Stores unplugged — Social networking, ratings and reviews, digital marketing, courting power bloggers . . . Retailers’ attempts to connect with shoppers outside of the store are light years ahead of where they were even a year ago, particularly as they see how these touch points and stimulating conversations are driving traffic back to the stores. But all of that ends abruptly when shoppers enter the store. Although retailers used to place a high value on excitement, events, and happenings, they now envision the store environment as a kind of safe zone; a place where shoppers will collect their thoughts then make good decisions. The expectation seems to be that shoppers, armed with all the information and stimulation they received outside, will then enter the store and do the right thing inside: buy lots of merch.
When asked about the possibility of Walgreens creating an in-store TV network, for example, Kim Feil, Walgreens’ CMO commented, “we are a smaller box, and I don’t know about you, but I’m tired of not having a refuge to get away from it all.” But is that playing it too safe? The store-as-refuge model already seems disconnected and a bit antiquated to me —and like a downright buzz-kill as the “outside world” gets more and more exciting, and surprising, for shoppers.

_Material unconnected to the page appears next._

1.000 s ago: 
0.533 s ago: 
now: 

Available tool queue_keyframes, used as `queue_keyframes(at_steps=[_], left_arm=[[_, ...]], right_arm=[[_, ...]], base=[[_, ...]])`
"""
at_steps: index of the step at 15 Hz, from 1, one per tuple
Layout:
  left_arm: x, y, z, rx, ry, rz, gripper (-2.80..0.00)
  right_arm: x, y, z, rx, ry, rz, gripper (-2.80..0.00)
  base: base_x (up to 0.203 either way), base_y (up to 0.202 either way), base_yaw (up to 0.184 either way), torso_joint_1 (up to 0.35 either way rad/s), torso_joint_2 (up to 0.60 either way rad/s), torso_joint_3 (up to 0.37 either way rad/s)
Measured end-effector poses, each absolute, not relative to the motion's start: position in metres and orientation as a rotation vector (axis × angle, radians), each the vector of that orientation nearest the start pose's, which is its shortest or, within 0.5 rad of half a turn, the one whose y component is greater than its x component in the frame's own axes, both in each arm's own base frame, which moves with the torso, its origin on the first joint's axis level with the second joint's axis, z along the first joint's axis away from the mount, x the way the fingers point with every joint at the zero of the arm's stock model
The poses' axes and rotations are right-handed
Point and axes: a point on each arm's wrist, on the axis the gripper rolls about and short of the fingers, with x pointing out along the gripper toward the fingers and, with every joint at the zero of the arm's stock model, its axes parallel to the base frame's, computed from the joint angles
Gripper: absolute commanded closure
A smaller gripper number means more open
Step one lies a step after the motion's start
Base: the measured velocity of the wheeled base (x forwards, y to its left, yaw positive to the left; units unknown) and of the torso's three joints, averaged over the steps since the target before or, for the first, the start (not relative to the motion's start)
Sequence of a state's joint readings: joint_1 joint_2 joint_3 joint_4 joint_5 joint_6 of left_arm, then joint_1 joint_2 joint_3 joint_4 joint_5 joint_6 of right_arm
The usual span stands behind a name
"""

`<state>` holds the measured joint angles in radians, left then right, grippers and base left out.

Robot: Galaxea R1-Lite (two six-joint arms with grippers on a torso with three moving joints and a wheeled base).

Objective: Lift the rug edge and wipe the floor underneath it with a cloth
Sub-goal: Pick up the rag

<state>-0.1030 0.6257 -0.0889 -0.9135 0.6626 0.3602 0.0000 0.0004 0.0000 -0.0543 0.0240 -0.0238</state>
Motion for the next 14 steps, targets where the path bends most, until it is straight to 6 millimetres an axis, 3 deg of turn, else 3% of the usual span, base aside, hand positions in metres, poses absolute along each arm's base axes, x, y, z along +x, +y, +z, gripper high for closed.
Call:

Passive feels passé — I’ve commented about how Twitter is transforming customer engagement in one often-overlooked way: smart retailers and brands that have a Twitter presence aren’t just sitting idly by waiting for customers to make direct inquiries (“We’re available” marketing); they are actively seeking opportunities to connect by scouring the Twitterverse for any mention of their brands then swooping down to offer advice, props and promotions. In-store environments still don’t reflect this shift to reach-out-and-touch marketing. Digital displays that gently beckon, “Hey, over here . . . but only when you’re ready” in a stage whisper, anonymous self-serve checkout lanes, and even fully staffed kiosks and information centers are passive, permission-based connection points. If “clutter” in its various forms is retail’s current cardinal sin; passive engagement appears to be the only absolution offered.
“We are not talking about a revolutionary change to the Walgreens that people love,” Ms. Feil said speaking about Walgreen’s customer-centric initiative. “We’re not just sitting in our office coming up with ways to freak them out.”
I think it’s time to reintroduce a bit of showmanship and unpredictability to retail; even if some do get freaked. They’ll recover from excitement but may not bounce back from boredom.
What are your thoughts? Are major retailers playing it too safe? . . . Or is maintaining order the Holy Grail?